[Raw data]
- Opening Delimiter -

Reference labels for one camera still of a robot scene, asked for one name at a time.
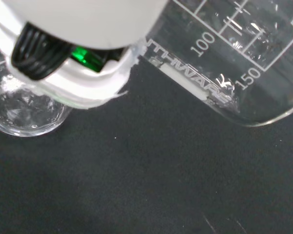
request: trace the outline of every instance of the black grip
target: black grip
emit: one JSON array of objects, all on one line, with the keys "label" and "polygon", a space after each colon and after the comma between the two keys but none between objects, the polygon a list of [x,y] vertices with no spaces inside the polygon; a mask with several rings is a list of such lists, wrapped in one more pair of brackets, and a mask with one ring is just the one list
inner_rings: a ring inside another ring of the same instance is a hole
[{"label": "black grip", "polygon": [[73,44],[27,23],[12,53],[12,65],[32,80],[55,72],[71,56]]}]

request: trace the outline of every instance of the green led
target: green led
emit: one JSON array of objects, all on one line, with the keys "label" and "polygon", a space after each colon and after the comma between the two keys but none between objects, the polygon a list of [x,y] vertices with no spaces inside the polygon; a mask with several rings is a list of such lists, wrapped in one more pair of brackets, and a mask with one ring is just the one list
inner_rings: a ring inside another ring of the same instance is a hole
[{"label": "green led", "polygon": [[79,46],[72,53],[72,57],[77,62],[83,64],[85,67],[95,72],[100,72],[105,64],[100,60],[99,56],[96,56],[93,52]]}]

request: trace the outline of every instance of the white device
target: white device
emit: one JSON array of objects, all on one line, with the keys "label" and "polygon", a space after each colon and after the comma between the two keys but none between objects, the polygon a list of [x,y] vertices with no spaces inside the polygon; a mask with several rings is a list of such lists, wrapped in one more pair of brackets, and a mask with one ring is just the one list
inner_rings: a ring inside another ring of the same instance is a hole
[{"label": "white device", "polygon": [[127,83],[166,3],[0,0],[0,50],[12,75],[37,93],[78,109],[97,107]]}]

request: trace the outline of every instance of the dark background
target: dark background
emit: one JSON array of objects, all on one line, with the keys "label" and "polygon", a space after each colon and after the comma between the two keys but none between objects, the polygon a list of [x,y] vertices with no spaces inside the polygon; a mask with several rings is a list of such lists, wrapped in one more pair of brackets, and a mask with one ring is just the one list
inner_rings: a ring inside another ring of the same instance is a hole
[{"label": "dark background", "polygon": [[0,234],[293,234],[293,115],[234,125],[145,61],[126,88],[0,133]]}]

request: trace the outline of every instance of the black tabletop
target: black tabletop
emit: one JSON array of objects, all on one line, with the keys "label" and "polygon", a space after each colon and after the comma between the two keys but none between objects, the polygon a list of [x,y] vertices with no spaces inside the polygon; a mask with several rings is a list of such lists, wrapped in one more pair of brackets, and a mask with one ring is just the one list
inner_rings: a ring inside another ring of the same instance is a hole
[{"label": "black tabletop", "polygon": [[0,133],[0,234],[293,234],[293,115],[234,125],[145,61],[126,89]]}]

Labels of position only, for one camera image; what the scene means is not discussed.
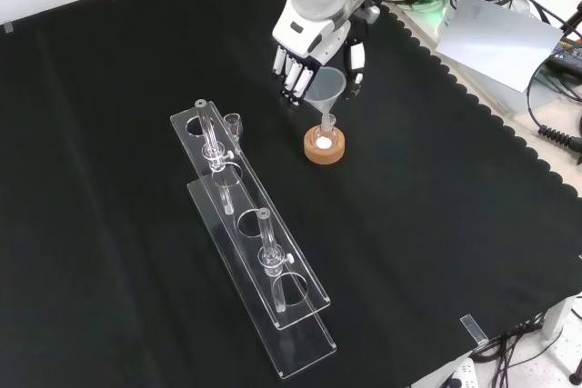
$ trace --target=glass tube
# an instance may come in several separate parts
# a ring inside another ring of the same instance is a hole
[[[337,144],[336,118],[330,113],[324,113],[321,117],[321,125],[313,132],[313,145],[318,149],[326,150]]]

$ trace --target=white paper
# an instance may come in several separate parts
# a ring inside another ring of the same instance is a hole
[[[436,50],[523,93],[561,36],[535,17],[484,0],[459,0]]]

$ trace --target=power strip
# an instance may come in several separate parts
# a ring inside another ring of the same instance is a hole
[[[475,364],[471,358],[466,358],[461,363],[461,366],[453,373],[453,379],[448,384],[449,386],[458,386],[459,388],[479,388]]]

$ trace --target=cork base
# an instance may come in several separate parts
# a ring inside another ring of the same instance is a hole
[[[329,149],[320,149],[313,144],[313,134],[319,126],[313,126],[303,138],[303,148],[309,161],[316,164],[333,164],[341,159],[346,150],[346,139],[342,131],[334,127],[337,135],[337,144]]]

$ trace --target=clear acrylic stand
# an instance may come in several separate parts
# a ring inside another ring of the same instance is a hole
[[[317,314],[329,297],[240,149],[240,117],[198,100],[171,121],[199,176],[188,190],[278,374],[333,353]]]

- Closing Delimiter -

[Problem details]
A word-for-word copy of the lines from the start of the listing through the line containing "target: black grip" is the answer. Pictures stay out of it.

[Response]
Reference labels for one camera still of a robot scene, asked for one name at a time.
request: trace the outline of every instance of the black grip
target: black grip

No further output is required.